Wśród kandydatów na nowego szefa SLD, Leszek Miller nieoczekiwanie wymienił wczoraj Jolantę Banach, b. wiceminister gospodarki. Choć mało prawdopodobne, by główna przeciwniczka planu Hausnera mogła kierować SLD, to złoty słabnie - dziś za euro trzeba zapłacić 4,9 zł.

Opozycja do planu Hausnera to jeden powód. Drugi – Banach jest politykiem z drugiego szeregu, który nie nadaje się na lidera. Jola Banach ma wielkie serce społeczne i przydałaby się. Tylko nie wiadomo czy ją, jako kobietę silną, nie zjedzą - mówi Piotr Gadzinowski.

Była wiceminister może jednak uzyskać poparcie w szeregach wewnętrznej opozycji antymillerowskiej. Józef Oleksy mówi, że kandydatura Banach jest atrakcyjna: Umiała mieć poglądy lewicowe i trzymać się marzeń lewicowych.

I zapewne właśnie dlatego Miller ją wyróżnił – chciał spowodować wrażenie, że partia może się odnowić. Twarz Jolanty Banach, przeciwniczki planu Husnera, byłaby złudzeniem, że Sojusz nie tylko broni budżetu, ale także staje się wrażliwy na biedę.

Skoro Banach to mało realna propozycja, to kto może zostać nowym szefem Sojuszu? W tej chwili wydaje się, że największe szanse ma Krzysztof Janik, szef parlamentarnego klubu SLD. Ale inne SLD-owskie „buldogi” łatwo nie odpuszczą. Jestem realistą i czuję odpowiedzialność za tę partię, bo kawał czasu w niej spędzam - zapowiada Oleksy.

Walka o stołek przewodniczącego będzie z pewnością zażarta, bo gwarantuje on dostęp do stanowisk, kontraktów, czy partyjnych struktur.

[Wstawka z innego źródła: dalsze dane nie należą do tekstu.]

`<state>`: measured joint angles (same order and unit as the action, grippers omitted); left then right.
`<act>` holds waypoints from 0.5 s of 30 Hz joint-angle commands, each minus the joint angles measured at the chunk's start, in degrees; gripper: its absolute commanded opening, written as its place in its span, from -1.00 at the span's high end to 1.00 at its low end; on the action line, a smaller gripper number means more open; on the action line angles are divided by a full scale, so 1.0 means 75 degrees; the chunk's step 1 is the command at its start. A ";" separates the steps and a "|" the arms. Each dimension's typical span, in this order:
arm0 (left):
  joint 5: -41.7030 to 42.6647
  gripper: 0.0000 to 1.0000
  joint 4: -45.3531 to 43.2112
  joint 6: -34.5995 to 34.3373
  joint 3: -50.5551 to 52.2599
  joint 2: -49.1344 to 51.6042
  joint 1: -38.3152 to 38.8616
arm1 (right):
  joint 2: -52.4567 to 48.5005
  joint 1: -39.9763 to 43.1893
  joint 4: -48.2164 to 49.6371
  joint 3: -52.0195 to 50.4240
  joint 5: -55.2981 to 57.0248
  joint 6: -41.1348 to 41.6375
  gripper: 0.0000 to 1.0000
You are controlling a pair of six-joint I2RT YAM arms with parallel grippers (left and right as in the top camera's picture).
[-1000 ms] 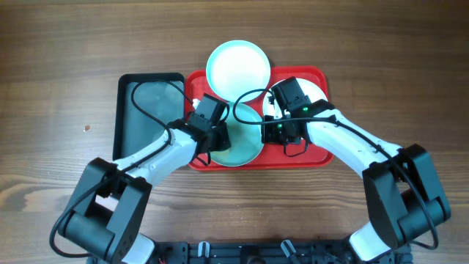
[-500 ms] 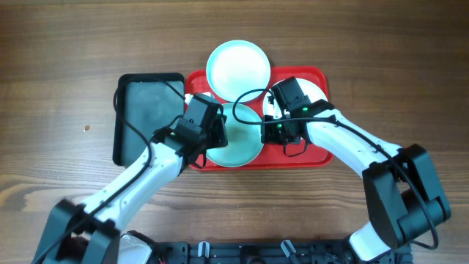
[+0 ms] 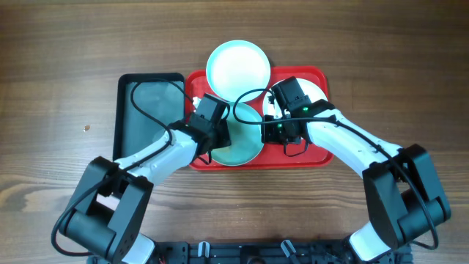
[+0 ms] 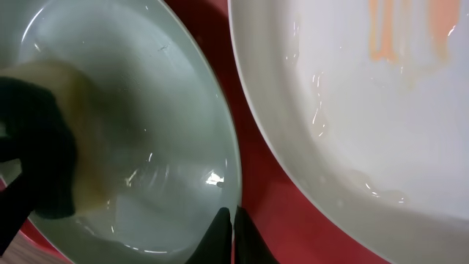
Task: Clean dirty plates on tray and stack at the side
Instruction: 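Scrub the held pale green plate with the sponge in the left gripper, then move the sponge back over the black tray with the left gripper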
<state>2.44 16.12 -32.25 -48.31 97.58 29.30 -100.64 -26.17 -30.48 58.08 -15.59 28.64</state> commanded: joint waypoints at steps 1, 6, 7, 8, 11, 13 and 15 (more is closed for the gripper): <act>0.1078 0.88 -0.0128 0.0032 0.0099 0.0393 0.0079 | -0.0119 -0.0064 0.0041 -0.0061 -0.0163 0.0061 0.91; 0.1075 0.86 -0.0361 -0.0146 0.0099 0.0501 0.0079 | -0.0119 -0.0064 0.0041 -0.0061 -0.0163 0.0064 0.91; 0.1174 0.86 -0.0443 -0.0224 0.0099 0.0565 0.0082 | -0.0119 -0.0064 0.0041 -0.0061 -0.0166 0.0061 0.91; 0.1396 0.86 -0.0580 -0.0227 0.0099 0.0656 0.0082 | -0.0119 -0.0064 0.0041 -0.0061 -0.0163 0.0061 0.91; 0.2177 0.86 -0.1043 -0.0224 0.0099 0.1017 0.0082 | -0.0119 -0.0064 0.0038 -0.0061 -0.0163 0.0061 0.91; 0.2489 0.89 -0.1177 -0.0224 0.0099 0.1049 0.0079 | -0.0119 -0.0064 0.0041 -0.0061 -0.0163 0.0058 0.91; 0.3232 0.92 -0.1591 -0.0221 0.0099 0.1046 0.0064 | -0.0119 -0.0064 0.0038 -0.0061 -0.0163 0.0061 0.92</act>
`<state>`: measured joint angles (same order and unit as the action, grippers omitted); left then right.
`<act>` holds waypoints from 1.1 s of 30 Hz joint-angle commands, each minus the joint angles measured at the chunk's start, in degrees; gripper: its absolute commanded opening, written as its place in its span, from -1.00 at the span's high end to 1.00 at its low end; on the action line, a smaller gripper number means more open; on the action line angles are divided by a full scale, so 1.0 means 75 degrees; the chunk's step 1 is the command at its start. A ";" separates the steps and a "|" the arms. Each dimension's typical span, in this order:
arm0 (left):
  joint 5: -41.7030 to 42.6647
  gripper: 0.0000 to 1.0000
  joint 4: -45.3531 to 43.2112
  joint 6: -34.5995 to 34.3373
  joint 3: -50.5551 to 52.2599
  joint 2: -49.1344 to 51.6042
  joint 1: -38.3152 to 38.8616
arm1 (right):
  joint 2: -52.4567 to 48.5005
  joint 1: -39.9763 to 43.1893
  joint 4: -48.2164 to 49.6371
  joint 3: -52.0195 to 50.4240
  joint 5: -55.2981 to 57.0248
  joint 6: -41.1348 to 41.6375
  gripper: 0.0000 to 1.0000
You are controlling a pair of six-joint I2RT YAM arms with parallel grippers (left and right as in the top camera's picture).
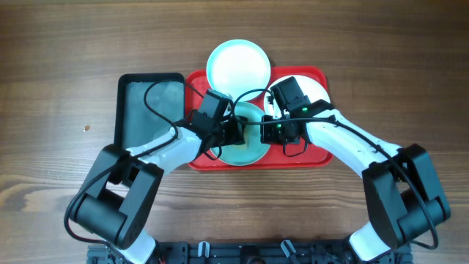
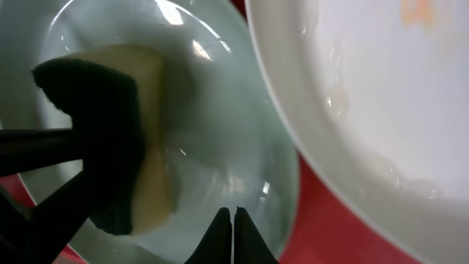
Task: Clean dirty plates on tray and stack at the side
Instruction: 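Move the sponge back over the black tray with the left gripper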
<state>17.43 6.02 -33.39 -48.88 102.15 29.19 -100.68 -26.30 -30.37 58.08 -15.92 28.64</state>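
Observation:
A pale green plate (image 1: 249,147) (image 2: 227,125) lies on the red tray (image 1: 308,155). My left gripper (image 1: 231,132) is shut on a yellow sponge with a dark scouring side (image 2: 150,176), which rests inside the green plate at its left. Its black fingers (image 2: 33,143) come in from the left of the right wrist view. My right gripper (image 2: 233,213) is shut, its tips over the inside of the green plate near its right rim. A white plate (image 2: 381,95) with an orange smear lies to the right on the tray.
Another white plate (image 1: 237,68) lies at the tray's far edge, overlapping it. A black tray (image 1: 135,121) sits on the wooden table (image 1: 58,88) to the left of the red one. Both arms cross over the red tray.
The green plate has shifted right, so my right fingertips now stand inside its rim instead of on it. The left gripper and sponge have moved further right into the plate.
The left gripper held the sponge in the green plate's left part at every moment, at slightly different spots each time. The right gripper stayed shut at the plate's right rim. Now the sponge is nearer the plate's middle and the plate has slid right.

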 commanded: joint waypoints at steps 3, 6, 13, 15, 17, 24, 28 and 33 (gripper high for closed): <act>0.1614 0.92 -0.0370 -0.0073 0.0099 0.0090 -0.0050 | -0.0114 -0.0047 0.0020 -0.0061 -0.0119 0.0055 0.91; 0.1137 0.92 0.0125 -0.0070 0.0061 -0.0985 -0.0318 | -0.0111 -0.0047 0.0023 -0.0052 -0.0152 0.0050 0.64; -0.0740 0.92 0.2049 0.0560 0.0061 -0.3194 -0.0793 | 0.0560 -0.0023 -0.0793 0.0921 0.0653 -0.0434 -0.15; -0.1582 0.92 0.2629 0.0851 0.0061 -0.3602 -0.1221 | 0.0554 -0.0015 -0.1131 0.0973 0.1177 -0.0443 -0.12; -0.1874 0.91 0.3121 0.1274 0.0061 -0.3724 -0.1888 | 0.0554 -0.0015 -0.1352 0.0938 0.1425 -0.0449 -0.12; -0.1845 0.89 0.4068 0.2672 0.0061 -0.3719 -0.4794 | -0.0052 -0.0020 -0.1437 0.0938 0.1492 -0.0402 0.11; -0.1384 0.92 0.3928 0.3194 0.0064 -0.3719 -0.5330 | -0.0495 -0.0020 -0.1440 0.0938 0.1440 -0.0399 0.39; -0.1393 0.92 0.3713 0.3751 0.0146 -0.3698 -0.5327 | -0.0764 -0.0020 -0.1329 0.0938 0.1172 -0.0399 0.55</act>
<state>5.89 34.35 -10.00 -48.38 75.00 -10.52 -105.19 -26.35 -41.01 64.55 -5.96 25.63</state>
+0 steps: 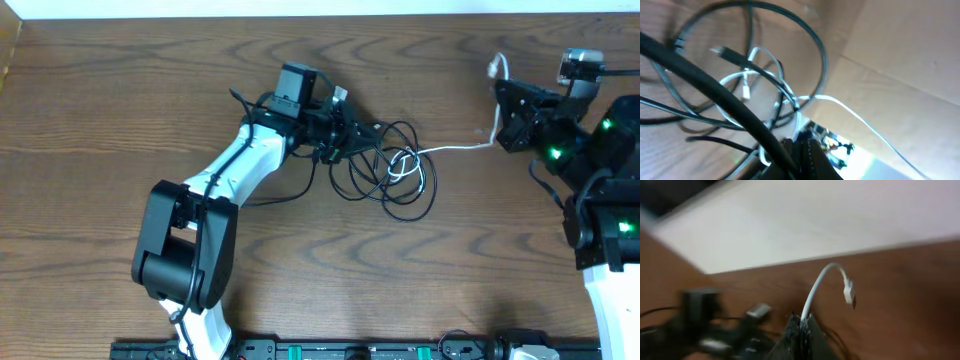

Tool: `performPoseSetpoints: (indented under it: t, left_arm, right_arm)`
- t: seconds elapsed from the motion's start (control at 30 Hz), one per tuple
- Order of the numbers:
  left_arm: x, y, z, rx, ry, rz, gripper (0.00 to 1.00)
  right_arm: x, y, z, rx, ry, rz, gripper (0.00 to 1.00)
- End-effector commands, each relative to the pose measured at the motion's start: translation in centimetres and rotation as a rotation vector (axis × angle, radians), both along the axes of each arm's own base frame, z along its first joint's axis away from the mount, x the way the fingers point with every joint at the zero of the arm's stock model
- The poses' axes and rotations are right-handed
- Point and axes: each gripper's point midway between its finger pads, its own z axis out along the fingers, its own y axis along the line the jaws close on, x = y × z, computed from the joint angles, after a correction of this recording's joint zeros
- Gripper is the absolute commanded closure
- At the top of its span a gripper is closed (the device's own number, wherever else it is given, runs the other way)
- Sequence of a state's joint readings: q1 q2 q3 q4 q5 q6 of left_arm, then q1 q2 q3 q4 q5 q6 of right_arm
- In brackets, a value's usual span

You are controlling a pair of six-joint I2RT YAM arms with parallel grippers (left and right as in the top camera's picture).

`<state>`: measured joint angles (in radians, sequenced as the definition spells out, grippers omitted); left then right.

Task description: Untangle cables

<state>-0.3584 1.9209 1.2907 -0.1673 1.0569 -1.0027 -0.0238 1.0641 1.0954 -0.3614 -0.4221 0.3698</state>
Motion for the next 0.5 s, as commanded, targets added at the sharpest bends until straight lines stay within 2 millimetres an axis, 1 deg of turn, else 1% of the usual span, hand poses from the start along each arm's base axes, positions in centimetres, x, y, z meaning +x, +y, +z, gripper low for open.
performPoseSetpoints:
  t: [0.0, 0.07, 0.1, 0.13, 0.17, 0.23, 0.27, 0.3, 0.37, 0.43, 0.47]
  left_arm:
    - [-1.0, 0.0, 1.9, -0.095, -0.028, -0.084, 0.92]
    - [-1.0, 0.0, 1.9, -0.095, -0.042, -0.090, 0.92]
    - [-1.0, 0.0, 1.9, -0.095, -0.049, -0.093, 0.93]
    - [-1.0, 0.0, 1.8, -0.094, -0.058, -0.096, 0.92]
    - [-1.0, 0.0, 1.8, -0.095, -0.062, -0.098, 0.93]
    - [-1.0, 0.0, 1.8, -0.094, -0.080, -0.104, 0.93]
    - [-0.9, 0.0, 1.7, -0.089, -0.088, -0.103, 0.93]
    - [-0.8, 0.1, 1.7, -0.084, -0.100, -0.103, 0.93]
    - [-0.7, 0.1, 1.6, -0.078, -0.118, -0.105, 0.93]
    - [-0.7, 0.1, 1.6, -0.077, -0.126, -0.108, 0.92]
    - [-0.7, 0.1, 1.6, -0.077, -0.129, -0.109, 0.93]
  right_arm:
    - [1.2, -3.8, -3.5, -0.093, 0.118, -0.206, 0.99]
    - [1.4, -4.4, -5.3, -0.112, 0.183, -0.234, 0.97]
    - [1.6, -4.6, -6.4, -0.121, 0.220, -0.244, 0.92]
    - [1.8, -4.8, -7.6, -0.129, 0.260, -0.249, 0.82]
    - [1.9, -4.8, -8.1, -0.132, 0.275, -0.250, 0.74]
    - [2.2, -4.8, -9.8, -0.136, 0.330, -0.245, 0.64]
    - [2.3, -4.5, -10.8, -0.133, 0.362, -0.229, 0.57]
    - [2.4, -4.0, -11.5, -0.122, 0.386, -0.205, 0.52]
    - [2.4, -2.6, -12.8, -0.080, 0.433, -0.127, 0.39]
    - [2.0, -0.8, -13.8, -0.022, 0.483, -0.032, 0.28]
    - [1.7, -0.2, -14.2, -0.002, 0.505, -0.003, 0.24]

Czy Leszek Miller będzie miał wpływ na tę walkę? Według Wiesława Walendziaka – niewielki:

Zdaniem opozycji, wczorajsze posunięcie Millera nie wzmocni SLD. Mówią też o tym niektórzy członkowie Sojuszu: Uruchomiona ścieżka wczorajsza raczej prowadzi do rozproszenia ośrodków władzy - rząd, klub parlamentarny i partia - wylicza Wiesław Kaczmarek.

Co śmielsi posłowie Sojuszu przyznają po cichu, że teraz potrzebny jest kolejny krok – zmiana premiera i przynajmniej części rządu.